In many ways, these fiscal trends have been prompted by a Division I philosophy that encourages athletics departments to be self-sustaining. However, Task Force members say that approach has served only to isolate athletics, which has led to the natural tendency for some departments to drift from university values. The Task Force is asking presidents and chancellors to shift from that philosophy and integrate athletics — both culturally and operationally — within university parameters, and to do so through individual presidential leadership at the campus level.
Task Force Chair Peter Likins, who retired as president at the University of Arizona this spring, said most of the changes in direction that presidents and chancellors need to pursue cannot be accomplished by new NCAA regulations. "What is required now is courageous leadership, most importantly from presidents and chancellors, but also from faculty members, governing boards, athletics directors and coaches," Likins said.

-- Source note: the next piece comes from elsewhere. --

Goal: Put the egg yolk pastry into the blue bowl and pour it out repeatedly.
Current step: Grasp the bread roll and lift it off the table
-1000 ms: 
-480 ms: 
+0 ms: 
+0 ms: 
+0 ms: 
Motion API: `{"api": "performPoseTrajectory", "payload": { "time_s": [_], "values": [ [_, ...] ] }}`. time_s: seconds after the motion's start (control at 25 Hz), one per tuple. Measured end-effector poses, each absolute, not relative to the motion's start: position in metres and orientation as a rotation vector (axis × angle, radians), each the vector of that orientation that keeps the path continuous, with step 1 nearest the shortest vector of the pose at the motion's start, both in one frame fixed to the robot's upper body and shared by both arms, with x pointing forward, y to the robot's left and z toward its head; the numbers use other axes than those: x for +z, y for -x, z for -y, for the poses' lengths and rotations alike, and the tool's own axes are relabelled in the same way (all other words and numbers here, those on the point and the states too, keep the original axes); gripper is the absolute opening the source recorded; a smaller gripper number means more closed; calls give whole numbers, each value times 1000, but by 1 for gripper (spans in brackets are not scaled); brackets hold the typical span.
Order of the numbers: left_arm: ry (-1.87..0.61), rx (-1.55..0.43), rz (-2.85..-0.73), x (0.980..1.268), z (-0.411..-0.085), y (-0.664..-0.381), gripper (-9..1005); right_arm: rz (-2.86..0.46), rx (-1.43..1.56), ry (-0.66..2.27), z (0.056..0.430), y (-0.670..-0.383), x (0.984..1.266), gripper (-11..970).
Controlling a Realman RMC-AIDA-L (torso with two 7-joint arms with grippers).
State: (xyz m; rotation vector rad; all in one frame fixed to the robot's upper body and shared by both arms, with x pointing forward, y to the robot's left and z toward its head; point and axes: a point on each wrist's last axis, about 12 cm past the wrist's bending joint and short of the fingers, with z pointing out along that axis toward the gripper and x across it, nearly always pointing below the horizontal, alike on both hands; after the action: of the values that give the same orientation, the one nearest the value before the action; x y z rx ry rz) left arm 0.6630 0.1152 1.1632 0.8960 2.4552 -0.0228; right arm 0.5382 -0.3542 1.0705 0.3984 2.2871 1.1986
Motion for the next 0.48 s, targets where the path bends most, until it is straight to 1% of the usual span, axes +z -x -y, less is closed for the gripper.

Likins, who also chaired the Task Force’s fiscal responsibility subcommittee — one of four subgroups the Task Force charged with focusing on specific areas — said reform will be challenging in light of the fact that intercollegiate athletics is not perceived to be in crisis. On the contrary, he said, many people believe college sports is enjoying unprecedented success and popularity. But the current fiscal trends, he said, simply are unsustainable, and it would be unwise to assume that athletics is foolproof to these financial factors.

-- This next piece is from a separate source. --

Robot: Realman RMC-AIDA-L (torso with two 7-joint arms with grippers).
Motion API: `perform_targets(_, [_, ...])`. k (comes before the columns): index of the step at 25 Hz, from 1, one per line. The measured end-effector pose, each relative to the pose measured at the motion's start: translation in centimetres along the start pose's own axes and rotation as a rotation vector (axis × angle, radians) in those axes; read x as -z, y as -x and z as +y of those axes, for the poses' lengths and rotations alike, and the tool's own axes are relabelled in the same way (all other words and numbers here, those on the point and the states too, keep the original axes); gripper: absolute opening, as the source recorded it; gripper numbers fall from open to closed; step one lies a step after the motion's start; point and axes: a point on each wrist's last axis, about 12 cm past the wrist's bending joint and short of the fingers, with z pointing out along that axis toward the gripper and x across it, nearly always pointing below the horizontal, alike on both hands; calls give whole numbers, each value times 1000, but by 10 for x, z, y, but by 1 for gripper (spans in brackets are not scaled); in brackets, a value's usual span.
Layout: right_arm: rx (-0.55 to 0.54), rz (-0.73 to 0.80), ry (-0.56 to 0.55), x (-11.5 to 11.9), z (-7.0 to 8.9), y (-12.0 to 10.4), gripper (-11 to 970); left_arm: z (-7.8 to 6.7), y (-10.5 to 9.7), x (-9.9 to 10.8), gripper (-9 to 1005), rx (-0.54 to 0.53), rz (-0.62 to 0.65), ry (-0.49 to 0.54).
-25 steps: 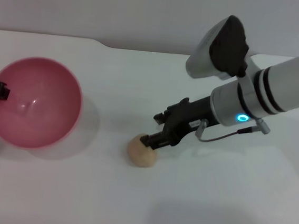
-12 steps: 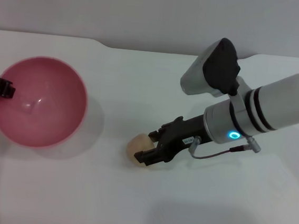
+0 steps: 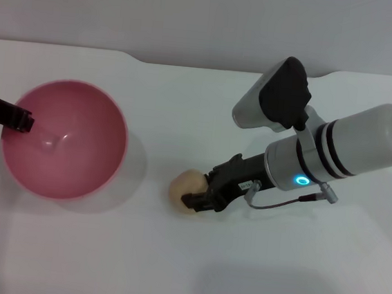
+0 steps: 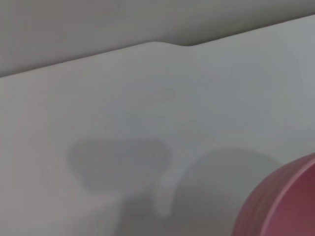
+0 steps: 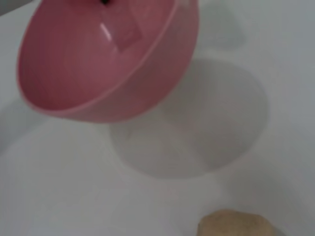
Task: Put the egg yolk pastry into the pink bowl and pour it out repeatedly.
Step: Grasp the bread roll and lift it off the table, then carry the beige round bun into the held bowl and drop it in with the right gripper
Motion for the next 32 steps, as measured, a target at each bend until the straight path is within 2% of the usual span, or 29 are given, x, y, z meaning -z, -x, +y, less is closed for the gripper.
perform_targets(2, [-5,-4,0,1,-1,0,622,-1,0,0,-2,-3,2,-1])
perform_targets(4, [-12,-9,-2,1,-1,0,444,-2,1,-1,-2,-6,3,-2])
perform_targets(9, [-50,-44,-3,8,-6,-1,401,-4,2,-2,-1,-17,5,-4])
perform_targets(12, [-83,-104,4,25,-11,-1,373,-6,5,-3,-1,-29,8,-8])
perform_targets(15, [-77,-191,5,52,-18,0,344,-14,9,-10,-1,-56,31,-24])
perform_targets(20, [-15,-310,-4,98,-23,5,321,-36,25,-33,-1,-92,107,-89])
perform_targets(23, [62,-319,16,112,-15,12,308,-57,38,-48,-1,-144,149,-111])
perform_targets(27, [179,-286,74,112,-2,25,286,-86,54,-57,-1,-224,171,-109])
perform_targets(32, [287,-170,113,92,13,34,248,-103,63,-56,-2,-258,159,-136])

Brand agreed, pointing to recent financial studies in athletics that raised concern. In 2003, an Association-commissioned study from three Brookings Institute-affiliated economists examined the effects of spending in athletics among Division I institutions, looking specifically at operating budgets. That first report was updated 18 months later, and a companion study also was released that reported on the effects of capital expenditures in Division I.

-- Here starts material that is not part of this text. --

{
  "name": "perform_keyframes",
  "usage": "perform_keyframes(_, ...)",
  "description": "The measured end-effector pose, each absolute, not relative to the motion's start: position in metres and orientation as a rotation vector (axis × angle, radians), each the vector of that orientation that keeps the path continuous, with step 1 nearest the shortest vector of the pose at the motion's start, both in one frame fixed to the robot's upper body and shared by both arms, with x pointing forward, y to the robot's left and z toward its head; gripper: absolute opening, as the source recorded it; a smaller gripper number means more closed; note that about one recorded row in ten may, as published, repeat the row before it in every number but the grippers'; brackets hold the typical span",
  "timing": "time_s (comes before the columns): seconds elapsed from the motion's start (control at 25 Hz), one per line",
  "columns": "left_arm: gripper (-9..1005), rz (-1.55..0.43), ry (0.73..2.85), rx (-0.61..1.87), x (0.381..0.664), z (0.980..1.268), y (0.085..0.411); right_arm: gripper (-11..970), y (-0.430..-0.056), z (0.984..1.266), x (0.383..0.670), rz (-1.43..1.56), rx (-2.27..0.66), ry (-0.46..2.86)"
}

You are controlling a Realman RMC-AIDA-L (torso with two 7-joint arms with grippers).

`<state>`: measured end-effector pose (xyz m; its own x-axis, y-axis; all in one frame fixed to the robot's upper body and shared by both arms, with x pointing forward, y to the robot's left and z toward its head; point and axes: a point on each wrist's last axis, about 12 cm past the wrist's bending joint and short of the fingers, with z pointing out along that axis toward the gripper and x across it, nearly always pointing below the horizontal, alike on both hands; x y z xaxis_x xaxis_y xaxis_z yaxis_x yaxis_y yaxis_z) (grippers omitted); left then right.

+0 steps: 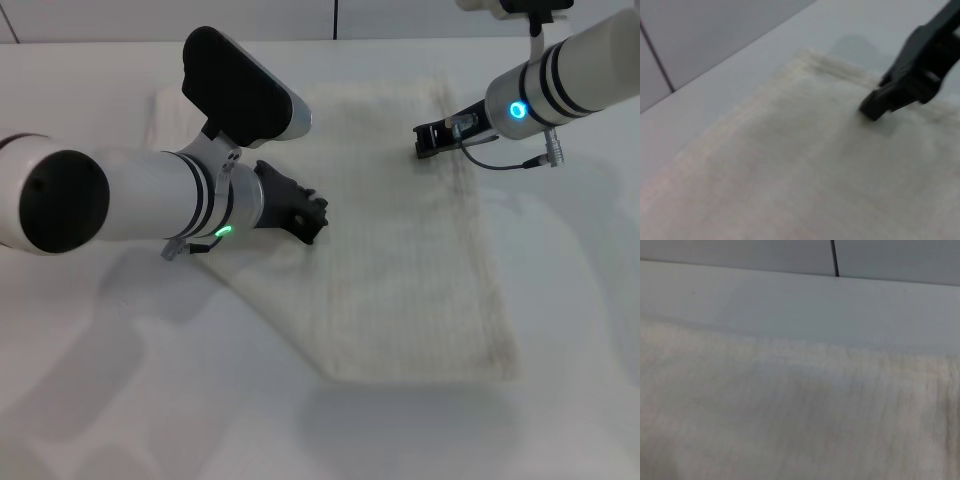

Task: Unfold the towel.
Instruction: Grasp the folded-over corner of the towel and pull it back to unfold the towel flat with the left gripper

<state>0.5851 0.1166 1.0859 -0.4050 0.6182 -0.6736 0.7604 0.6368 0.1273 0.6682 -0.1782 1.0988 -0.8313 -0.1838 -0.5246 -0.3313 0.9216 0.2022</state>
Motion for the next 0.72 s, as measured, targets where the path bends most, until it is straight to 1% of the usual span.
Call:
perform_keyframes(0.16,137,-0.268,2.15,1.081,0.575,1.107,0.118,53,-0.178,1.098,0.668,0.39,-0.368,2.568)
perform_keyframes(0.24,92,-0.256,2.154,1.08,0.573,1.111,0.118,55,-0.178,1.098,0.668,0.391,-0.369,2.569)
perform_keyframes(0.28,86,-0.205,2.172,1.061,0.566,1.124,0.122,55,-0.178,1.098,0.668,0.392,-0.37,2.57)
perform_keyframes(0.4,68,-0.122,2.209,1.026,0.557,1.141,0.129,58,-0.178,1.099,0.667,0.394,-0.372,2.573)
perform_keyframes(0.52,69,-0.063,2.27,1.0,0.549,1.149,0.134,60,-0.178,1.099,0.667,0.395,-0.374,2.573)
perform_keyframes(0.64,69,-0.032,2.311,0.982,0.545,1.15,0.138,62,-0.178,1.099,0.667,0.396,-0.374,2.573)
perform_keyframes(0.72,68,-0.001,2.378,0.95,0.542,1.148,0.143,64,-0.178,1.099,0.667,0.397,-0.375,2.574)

"Those reports disputed conventional wisdom with empirical data in a number of instances," Brand said. "Despite their irrefutable evidence contradicting the argument that athletics must spend to win and win to increase revenues, the reports were virtually ignored by the intercollegiate athletics community."
That prompted Brand to assemble the Task Force, which included 50 presidents and chancellors.
Likins said the Task Force worked diligently over 18 months to produce a meaningful report that includes more than two dozen recommendations for significant change. However, he said, the report in and of itself will not be what in the end influences change.
"The publication of the report is no more than a means to greater ends that must be achieved if we are to sustain the extraordinary benefits of intercollegiate athletics without being seriously damaged by its potential for harm," Likins said. "While athletics is not in an immediate crisis financially, financial issues are the most likely symptoms of future trouble. The resulting — and perhaps deeper — problem is the danger of cultural isolation of student-athletes from the intellectual purposes and academic values of colleges and universities if budgetary matters are not addressed.
"Unless we find ways to strengthen the integration of athletics within our universities," Likins said, "we can foresee not only failure to meet our responsibilities to our student-athletes, but more pervasively a distortion of the fundamental character of our academic institutions."
The Task Force report will available online at www.ncaa.org October 30.